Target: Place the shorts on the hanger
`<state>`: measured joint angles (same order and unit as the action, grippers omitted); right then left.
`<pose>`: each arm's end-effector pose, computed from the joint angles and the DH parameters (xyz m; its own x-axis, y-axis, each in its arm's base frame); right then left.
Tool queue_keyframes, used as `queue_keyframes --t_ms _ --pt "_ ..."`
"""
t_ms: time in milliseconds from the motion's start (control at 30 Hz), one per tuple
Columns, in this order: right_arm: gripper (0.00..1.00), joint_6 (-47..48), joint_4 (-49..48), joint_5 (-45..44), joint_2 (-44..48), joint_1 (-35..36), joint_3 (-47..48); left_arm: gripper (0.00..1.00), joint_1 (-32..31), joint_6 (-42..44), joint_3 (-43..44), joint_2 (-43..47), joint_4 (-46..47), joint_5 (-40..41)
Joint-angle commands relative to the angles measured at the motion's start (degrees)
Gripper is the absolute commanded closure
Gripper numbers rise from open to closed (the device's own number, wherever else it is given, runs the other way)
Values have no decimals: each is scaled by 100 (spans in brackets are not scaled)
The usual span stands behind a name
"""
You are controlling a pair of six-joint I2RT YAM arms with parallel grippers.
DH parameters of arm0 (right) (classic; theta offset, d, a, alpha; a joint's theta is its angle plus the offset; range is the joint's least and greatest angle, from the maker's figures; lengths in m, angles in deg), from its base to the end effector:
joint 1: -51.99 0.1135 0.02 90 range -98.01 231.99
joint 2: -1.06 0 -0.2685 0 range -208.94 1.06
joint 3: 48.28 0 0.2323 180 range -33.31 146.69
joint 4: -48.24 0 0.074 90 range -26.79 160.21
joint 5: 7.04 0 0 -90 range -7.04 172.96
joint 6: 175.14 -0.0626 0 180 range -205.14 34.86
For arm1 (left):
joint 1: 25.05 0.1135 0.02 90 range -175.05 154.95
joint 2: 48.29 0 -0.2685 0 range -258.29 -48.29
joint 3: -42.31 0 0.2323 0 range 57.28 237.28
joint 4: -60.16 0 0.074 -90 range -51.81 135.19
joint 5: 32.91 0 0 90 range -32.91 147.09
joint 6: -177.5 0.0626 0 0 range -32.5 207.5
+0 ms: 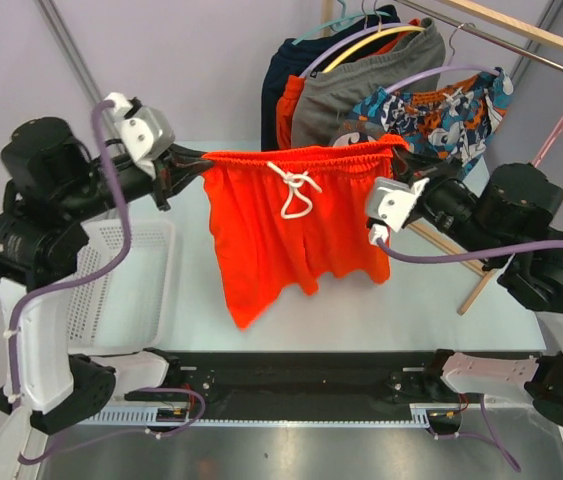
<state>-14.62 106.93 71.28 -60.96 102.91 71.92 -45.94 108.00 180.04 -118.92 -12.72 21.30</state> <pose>0.1055 0.1099 0.5468 0.5945 -0.7325 -0.3318 -0.2162 0.2518 -0.9433 0.1229 -0.0861 0.5682 0.2035 0.2264 -0.9525 0.8130 0.5029 0.2933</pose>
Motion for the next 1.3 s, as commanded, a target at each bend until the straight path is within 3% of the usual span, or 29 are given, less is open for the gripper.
queue_keyframes --t_ms 0,67,200,267,433,600,733,767,833,867,900,967,1100,1267 --pt "100 146 548 -380 -249 -334 -341 100 5 -248 -775 -276 209 704" --pt "100 76 218 129 -153 -730 -914 100 23 -160 -1409 -162 507 863" --pt "100 -204 -478 1131 -301 -2160 -2075 100 58 121 -3524 268 1849 942" --pt "100 -319 -706 1983 -337 -2419 -2602 100 58 498 -4178 514 2247 838" --pt "100 -417 -1067 2890 22 -2158 -4201 100 15 1456 -6525 1068 2688 494" --pt "100 -267 -1866 2724 200 -1437 -6372 100 -503 1827 -8439 1027 3662 1028" --pt "97 -538 -2534 2374 -406 -1216 -6735 100 -794 1599 -8953 430 4042 1267" --pt "89 -679 -2588 2320 -538 -1198 -6735 100 -812 1564 -8980 332 4025 1285" --pt "75 -663 -2423 2293 -513 -1207 -6717 83 -803 1589 -9015 243 3902 1285" --pt "53 -654 -2247 2319 -443 -1216 -6700 73 -812 1685 -8989 286 3571 1181" --pt "43 -601 -2037 2381 -147 -1198 -6674 56 -803 1825 -8876 339 3298 1075" --pt "26 -644 -1343 2583 546 -1137 -6551 48 -803 2177 -8648 655 2562 733" --pt "14 -1117 -480 2427 1698 -637 -6165 32 -803 2539 -8251 1559 1731 108" --pt "10 -1786 -127 1820 2255 -276 -5155 27 -838 2180 -7392 1825 1493 -402"
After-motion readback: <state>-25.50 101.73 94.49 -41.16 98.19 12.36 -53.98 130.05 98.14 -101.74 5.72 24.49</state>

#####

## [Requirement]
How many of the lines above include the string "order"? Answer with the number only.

## [Solution to this problem]
2